* [TASK GOAL]:
In the listing below, start your output at the line with "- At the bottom" and end it after the line with "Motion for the", copying every line exactly.

• • • •

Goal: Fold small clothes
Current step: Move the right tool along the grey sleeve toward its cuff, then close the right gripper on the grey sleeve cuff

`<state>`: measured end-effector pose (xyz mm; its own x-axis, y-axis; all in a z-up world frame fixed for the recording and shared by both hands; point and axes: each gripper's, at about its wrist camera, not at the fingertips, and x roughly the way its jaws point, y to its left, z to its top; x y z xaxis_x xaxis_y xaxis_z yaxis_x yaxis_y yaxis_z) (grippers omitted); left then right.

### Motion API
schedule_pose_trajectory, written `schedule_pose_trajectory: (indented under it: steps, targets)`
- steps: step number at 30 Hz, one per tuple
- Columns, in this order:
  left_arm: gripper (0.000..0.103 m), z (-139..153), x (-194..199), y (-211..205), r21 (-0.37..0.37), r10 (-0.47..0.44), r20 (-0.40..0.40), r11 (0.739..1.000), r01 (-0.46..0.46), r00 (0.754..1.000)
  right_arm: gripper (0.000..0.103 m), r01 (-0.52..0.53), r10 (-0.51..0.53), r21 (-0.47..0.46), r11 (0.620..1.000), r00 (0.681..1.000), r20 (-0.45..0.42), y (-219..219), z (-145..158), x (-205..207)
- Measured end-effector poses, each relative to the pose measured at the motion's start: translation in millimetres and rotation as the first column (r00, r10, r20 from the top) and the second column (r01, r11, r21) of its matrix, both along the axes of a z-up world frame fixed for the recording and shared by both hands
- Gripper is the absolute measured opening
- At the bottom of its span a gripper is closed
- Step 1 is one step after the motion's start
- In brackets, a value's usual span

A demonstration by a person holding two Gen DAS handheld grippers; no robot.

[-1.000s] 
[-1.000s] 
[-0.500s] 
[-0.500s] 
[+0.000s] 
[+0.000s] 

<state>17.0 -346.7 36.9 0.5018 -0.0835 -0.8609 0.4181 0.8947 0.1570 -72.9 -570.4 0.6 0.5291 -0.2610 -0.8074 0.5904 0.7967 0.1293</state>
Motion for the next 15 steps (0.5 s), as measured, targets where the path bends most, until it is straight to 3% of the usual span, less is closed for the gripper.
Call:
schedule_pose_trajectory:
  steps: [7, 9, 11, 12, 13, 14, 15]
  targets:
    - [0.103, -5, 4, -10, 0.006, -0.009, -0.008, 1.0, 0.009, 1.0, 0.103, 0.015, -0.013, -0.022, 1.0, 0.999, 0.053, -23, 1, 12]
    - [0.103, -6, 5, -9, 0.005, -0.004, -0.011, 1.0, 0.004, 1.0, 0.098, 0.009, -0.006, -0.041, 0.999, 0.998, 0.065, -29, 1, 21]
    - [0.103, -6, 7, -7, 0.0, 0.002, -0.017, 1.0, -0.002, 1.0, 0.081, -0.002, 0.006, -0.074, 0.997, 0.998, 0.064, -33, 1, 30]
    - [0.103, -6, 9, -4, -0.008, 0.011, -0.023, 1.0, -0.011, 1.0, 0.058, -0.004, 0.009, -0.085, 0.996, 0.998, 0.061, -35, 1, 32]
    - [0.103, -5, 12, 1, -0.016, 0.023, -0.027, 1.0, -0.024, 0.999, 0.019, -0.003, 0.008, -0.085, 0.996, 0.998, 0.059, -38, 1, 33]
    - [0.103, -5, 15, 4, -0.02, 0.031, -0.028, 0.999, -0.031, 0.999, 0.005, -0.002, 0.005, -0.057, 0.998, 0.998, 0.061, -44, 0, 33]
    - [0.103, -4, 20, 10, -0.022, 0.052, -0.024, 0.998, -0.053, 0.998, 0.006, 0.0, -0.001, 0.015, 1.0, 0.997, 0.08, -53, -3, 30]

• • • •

* [WRITTEN RESPONSE]:
- At the bottom of its span a gripper is closed
- Step 1 is one step after the motion's start
- In brackets, a value's usual span

A demonstration by a person holding two Gen DAS handheld grippers; no robot.

[-1.000s] 
[-1.000s] 
[-0.500s] 
[-0.500s] 
[+0.000s] 
[+0.000s] 

<state>17.0 -346.7 36.9 0.5018 -0.0835 -0.8609 0.4181 0.8947 0.1570 -72.9 -570.4 0.6 0.5291 -0.2610 -0.8074 0.5904 0.7967 0.1293</state>
Motion for the next 15 steps (0.5 s), as measured, targets where the path bends most, until it is straight to 3% of the usual span, less is closed for the gripper.

With that, the exercise is done.